What you should do: Could you please find each line in the records that contains the word "complete" and copy it?

──────── Records provided ────────

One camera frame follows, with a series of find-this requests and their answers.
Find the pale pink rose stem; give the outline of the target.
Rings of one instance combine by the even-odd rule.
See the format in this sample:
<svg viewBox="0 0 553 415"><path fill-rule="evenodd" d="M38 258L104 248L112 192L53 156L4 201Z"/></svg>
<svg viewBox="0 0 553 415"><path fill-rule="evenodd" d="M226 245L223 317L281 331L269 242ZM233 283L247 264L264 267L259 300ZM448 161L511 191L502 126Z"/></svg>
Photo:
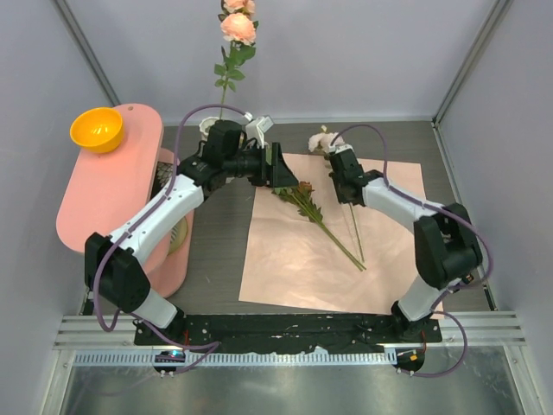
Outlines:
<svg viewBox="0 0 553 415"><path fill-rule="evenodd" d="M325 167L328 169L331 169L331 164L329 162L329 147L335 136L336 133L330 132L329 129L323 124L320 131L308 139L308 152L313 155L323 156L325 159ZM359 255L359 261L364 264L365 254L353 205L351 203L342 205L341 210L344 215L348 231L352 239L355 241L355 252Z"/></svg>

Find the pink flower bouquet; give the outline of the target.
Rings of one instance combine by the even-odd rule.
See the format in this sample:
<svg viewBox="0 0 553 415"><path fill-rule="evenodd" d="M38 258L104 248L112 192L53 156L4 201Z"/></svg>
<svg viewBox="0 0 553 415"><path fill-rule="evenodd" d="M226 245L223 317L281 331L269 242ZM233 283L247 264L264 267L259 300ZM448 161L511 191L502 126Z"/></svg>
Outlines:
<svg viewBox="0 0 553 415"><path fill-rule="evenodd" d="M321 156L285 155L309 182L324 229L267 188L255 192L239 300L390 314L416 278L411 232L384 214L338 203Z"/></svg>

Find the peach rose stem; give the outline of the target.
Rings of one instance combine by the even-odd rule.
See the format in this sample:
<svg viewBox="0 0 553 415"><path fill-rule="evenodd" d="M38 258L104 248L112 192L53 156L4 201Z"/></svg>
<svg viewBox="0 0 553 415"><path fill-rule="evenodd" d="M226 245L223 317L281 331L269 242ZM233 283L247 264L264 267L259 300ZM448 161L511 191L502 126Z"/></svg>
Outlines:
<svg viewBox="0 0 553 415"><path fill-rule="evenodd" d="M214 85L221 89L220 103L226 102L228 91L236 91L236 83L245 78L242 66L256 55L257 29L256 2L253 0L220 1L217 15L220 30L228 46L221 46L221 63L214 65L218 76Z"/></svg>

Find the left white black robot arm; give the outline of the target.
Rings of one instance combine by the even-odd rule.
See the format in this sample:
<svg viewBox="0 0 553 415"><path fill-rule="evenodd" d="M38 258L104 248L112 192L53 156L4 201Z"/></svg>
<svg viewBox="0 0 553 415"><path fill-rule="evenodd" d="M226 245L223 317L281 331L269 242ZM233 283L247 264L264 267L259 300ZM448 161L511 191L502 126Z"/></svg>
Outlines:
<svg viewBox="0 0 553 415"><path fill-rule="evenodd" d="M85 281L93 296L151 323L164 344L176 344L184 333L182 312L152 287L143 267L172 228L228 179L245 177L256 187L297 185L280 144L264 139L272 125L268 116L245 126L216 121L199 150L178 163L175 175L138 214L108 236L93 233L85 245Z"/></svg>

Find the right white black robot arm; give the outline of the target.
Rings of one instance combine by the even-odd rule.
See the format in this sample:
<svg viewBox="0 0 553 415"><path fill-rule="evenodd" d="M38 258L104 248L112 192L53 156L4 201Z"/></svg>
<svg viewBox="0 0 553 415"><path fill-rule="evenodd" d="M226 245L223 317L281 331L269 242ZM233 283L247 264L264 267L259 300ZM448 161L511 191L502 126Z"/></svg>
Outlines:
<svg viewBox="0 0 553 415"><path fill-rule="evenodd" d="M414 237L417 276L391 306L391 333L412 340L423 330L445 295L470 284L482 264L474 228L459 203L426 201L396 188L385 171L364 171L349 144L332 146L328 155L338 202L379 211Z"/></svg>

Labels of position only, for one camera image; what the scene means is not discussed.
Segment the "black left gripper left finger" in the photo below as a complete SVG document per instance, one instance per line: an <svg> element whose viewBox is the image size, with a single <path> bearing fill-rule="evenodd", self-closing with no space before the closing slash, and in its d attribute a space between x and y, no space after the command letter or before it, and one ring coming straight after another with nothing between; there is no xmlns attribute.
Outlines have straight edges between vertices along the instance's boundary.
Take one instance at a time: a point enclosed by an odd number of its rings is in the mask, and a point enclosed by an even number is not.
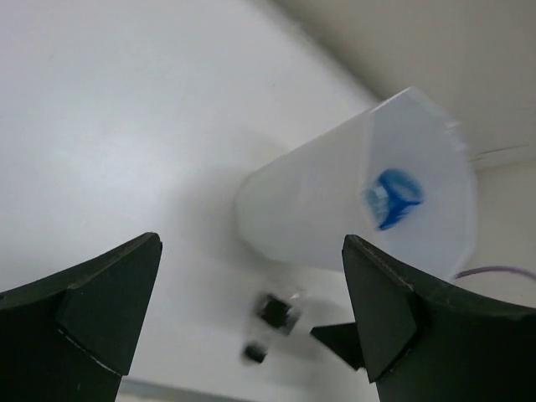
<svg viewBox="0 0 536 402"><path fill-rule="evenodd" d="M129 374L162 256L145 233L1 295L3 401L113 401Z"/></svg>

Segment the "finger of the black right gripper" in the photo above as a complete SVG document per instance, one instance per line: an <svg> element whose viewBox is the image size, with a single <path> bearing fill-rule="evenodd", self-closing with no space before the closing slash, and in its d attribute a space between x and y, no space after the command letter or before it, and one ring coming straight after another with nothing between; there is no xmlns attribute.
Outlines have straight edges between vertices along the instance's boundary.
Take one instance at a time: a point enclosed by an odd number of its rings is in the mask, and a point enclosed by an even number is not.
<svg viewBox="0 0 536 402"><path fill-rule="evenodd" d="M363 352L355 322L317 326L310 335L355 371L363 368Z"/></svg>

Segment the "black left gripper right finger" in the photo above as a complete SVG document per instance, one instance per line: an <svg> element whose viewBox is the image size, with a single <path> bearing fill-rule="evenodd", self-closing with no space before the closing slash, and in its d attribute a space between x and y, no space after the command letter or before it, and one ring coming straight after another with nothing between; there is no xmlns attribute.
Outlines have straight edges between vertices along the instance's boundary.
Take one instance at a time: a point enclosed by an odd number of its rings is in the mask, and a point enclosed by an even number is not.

────────
──────── Records provided ────────

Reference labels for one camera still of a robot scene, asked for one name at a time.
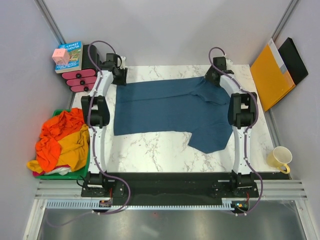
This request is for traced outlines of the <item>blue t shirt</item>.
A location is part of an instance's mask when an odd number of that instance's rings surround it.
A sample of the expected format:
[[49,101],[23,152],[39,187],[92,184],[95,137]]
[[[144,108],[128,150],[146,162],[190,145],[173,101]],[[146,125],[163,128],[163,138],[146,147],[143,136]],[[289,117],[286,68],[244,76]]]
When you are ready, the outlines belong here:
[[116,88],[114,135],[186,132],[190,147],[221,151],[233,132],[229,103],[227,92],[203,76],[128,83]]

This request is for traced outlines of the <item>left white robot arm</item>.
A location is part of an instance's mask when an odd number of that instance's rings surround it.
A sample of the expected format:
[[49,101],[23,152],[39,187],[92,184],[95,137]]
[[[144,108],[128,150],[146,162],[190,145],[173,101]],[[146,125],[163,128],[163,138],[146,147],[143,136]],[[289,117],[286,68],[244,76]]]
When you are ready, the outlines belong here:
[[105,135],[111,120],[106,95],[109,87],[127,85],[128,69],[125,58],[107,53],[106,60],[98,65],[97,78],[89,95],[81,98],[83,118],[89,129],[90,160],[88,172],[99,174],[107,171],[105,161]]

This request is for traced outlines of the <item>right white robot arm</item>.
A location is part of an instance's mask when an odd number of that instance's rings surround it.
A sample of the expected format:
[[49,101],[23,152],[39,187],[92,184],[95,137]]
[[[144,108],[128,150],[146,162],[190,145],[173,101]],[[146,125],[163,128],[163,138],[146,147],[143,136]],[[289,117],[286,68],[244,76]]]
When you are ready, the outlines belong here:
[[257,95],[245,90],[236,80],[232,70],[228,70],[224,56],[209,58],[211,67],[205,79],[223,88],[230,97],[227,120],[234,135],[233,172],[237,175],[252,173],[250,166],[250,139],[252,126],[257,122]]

────────
──────── Records provided ────────

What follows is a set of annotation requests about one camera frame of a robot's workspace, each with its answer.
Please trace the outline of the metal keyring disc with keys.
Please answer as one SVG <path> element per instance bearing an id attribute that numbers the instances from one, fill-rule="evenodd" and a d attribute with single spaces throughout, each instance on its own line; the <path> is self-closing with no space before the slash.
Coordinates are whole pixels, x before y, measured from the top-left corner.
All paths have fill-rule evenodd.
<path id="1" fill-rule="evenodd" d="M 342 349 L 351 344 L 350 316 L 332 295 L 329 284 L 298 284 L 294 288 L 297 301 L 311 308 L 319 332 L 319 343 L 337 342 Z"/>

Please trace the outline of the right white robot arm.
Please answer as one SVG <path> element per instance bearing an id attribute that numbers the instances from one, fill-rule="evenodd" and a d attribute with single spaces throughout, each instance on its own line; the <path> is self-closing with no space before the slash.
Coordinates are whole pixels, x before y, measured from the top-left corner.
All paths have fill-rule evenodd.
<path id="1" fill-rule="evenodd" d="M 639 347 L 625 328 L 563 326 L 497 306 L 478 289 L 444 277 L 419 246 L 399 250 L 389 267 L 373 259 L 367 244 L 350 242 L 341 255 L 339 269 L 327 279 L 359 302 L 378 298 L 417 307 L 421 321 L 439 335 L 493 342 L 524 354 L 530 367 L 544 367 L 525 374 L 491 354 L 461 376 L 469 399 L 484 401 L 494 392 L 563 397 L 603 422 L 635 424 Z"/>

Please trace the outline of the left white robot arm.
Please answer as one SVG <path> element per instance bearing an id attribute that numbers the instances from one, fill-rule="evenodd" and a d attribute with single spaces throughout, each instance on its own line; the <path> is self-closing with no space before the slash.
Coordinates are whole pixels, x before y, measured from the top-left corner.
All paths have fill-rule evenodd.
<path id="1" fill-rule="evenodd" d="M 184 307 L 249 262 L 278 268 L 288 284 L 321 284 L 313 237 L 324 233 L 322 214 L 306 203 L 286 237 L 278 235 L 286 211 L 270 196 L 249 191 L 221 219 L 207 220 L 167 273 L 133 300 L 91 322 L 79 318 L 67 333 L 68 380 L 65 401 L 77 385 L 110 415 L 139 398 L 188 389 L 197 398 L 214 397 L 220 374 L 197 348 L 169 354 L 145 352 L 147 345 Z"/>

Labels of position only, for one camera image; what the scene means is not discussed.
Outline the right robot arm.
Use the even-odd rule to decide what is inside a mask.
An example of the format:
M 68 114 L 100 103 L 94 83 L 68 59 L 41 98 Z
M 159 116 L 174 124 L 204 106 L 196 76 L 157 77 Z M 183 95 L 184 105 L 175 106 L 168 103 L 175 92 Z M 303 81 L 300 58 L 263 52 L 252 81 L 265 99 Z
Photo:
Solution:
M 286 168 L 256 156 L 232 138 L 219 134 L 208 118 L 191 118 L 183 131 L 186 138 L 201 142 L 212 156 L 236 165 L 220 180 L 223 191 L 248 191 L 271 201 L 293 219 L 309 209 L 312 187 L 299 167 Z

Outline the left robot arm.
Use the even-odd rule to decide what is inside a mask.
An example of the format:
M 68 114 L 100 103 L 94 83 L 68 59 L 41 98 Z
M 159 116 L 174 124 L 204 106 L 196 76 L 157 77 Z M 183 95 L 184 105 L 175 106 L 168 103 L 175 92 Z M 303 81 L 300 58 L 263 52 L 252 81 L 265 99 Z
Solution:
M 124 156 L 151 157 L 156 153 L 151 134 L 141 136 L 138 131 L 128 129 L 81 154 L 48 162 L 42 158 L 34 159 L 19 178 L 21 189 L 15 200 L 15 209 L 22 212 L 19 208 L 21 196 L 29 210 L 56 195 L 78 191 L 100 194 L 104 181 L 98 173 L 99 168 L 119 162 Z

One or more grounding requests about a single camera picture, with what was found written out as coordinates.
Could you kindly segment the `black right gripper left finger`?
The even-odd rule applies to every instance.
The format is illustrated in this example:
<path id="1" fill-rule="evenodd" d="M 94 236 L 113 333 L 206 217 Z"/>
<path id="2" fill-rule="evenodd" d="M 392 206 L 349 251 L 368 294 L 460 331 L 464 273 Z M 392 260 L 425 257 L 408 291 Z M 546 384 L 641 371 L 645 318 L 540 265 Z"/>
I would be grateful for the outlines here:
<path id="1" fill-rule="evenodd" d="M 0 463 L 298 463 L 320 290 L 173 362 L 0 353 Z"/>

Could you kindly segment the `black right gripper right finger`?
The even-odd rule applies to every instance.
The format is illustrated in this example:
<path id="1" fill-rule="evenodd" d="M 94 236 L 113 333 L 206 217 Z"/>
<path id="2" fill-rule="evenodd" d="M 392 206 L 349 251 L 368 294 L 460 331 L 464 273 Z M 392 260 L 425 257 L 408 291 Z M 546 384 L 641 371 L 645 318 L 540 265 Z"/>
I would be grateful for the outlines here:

────────

Answer to the problem:
Segment the "black left gripper left finger" in the photo below as a complete SVG document per instance, one instance per line: an <svg> element whose viewBox is the image size, with a single <path> bearing fill-rule="evenodd", self-closing with no space before the closing slash, and in its d attribute a space between x and y, no space after the command letter or before it, and one ring coming straight after another with nothing between; there is no xmlns attribute.
Segment the "finger of the black right gripper" in the photo above as a complete SVG document per instance, one instance per line: an <svg> element whose viewBox is the image size, with a single <path> bearing fill-rule="evenodd", self-closing with no space before the closing slash, and in its d attribute a space between x and y, no space after the command letter or before it, and one ring coming straight after another with nothing between; there is no xmlns attribute.
Segment the "black left gripper right finger" in the photo above as a complete SVG document per instance, one instance per line: an <svg> element whose viewBox is the image size, with a single <path> bearing fill-rule="evenodd", self-closing with no space before the closing slash, and in its d attribute a space between x and y, no space after the command letter or before it, and one ring coming straight after another with nothing between; there is no xmlns attribute.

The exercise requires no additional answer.